The instrument proposed by the Center for the Cassini mission does the same kind of atmospheric measurements as the one they will build for CRAF, but each instrument has a different design because they are going to different places, Dr. Heelis said.

“Cassini is a mission to Saturn,” said Dr. Heelis. “And it will orbit the planet and obtain detailed information about its moon, Titan. Our (Cassini in-strument) is principally designed to diagnose the atmosphere of Titan.”

Both missions will send out probes. According to a NASA report, CRAF will drive a probe into the comet’s nucleus, and Cassini will send an instrument probe into Titan’s atmosphere.

Despite many similarities, each mission is, of course, unique.

“The most interesting part of the CRAF mission is that the comet is the most primordial matter in the solar system, so that if we get a good look at that stuff, that’s what the rest of the solar system evolved from. We get ideas about the evolution of the planets by looking at the oldest matter in the solar system,” said Dr. Heelis.

The Cassini project to Saturn — a planet more primordial than Earth but less primordial than a comet — offers scientists a look at part of the evolutionary process of planets, according to NASA’s report on the projects.

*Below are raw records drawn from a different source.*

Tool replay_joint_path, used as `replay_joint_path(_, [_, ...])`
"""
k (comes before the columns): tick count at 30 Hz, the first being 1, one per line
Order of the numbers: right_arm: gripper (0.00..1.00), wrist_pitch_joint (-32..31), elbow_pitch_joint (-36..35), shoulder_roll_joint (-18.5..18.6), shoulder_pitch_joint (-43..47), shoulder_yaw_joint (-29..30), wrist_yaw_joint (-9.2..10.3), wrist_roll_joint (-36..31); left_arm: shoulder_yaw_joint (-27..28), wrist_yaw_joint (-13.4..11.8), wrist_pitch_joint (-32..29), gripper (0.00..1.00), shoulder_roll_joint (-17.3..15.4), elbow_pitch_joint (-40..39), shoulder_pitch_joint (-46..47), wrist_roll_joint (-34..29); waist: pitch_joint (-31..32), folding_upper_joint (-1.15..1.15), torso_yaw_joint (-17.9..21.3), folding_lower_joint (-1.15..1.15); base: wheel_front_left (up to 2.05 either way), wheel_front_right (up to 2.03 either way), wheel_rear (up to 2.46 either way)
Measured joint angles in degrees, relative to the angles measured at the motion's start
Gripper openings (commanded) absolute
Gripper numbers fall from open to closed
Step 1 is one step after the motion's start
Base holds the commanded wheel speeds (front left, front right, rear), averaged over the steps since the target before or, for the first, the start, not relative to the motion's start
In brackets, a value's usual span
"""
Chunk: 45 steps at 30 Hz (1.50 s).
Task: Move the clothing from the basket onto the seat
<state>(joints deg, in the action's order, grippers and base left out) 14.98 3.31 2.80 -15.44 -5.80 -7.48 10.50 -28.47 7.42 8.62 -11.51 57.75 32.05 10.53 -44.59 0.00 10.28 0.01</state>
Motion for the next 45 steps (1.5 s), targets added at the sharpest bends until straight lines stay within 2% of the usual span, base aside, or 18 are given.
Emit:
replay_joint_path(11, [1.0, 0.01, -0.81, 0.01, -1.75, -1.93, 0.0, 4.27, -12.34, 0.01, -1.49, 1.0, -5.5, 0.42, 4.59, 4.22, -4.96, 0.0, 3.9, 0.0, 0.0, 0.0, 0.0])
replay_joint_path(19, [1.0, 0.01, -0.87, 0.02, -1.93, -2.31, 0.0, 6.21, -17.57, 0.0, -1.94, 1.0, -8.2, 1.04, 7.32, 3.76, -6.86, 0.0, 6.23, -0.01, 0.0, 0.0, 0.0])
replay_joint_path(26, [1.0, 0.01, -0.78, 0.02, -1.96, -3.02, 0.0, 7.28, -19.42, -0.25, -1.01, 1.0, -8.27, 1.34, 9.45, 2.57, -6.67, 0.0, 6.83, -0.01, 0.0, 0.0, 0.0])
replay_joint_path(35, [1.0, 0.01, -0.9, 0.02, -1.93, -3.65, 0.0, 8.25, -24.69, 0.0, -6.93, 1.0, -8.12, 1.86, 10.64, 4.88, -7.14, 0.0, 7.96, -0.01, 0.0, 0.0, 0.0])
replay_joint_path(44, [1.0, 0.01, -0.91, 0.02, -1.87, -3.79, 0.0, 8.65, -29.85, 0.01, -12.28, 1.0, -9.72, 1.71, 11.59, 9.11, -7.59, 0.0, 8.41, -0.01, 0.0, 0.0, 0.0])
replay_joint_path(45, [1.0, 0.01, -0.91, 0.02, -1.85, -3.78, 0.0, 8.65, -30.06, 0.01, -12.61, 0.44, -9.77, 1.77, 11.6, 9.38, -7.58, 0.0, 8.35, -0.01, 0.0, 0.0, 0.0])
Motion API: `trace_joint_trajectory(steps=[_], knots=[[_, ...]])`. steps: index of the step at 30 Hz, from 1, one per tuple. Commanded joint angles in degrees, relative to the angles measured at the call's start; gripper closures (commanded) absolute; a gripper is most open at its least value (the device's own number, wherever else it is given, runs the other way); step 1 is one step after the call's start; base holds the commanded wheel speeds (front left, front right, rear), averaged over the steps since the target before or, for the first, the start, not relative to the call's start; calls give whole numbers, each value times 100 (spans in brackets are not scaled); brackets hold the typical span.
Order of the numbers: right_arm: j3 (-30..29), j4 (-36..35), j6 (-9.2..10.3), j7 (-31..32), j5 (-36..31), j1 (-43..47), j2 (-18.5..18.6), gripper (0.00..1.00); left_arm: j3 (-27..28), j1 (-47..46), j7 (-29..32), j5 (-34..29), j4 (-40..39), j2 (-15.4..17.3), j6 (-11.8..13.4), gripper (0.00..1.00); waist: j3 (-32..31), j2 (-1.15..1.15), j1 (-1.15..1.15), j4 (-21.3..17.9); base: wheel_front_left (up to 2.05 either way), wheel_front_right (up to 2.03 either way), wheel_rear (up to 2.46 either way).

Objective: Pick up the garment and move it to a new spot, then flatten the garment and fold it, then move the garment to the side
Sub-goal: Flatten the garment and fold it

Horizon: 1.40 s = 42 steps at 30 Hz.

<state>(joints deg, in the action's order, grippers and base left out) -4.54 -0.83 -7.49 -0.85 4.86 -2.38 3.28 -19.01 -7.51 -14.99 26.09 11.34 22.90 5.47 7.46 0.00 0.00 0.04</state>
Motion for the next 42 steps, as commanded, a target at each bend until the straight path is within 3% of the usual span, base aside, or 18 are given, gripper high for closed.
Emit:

Cassini, however, also “represents an opportunity to study a body that has a dense atmosphere and interacts with a magnetic field,” Dr. Heelis said. The Earth’s atmosphere, he said, interacts with the magnetic field of the sun, and Titan’s atmosphere interacts with Saturn’s magnetic field. Dr. Heelis said that Titan, unlike Earth, has no magnetic field of its own, but correlations can still be made.

Currently the Center analyzes data closer to home. Dr. Heelis said there are “spacecraft out there right now sending data to the ground and back to us for analysis concerned with the atmosphere of Earth.”

“Future EOS (earth observing system) missions are scheduled for 1996,” he said. “That’s a big mission to diagnose the environment of earth and man’s effect on it. It’s part of the global change initiative.”

Analyzing data gathered by other NASA space missions has been an ongoing activity at the Center for some time. NASA’s 1975 Viking mission to Mars and its 1978 Pioneer/Venus mission are two planetary missions UTD has been involved in, but now, according to Dr. Heelis, the data interpretation is mostly finished.

Much of the analysis is done by graduate students, and many of them go on to work for NASA at the Applied Physics Lab in Washington, D. C., Dr. Heelis said.

Because of the time element involved in many space projects, Dr. Heelis said the Center recruits at the high school level. As an example, he said the graduate student who will analyze data from Saturn and its moon Titan is now in elementary school.

Unwilling to allow any potential recruiting opportunity to slip by, he quickly added: “If there are any graduate students out there wanting to work in space physics, come see me. We’re doing lots of stuff right now.”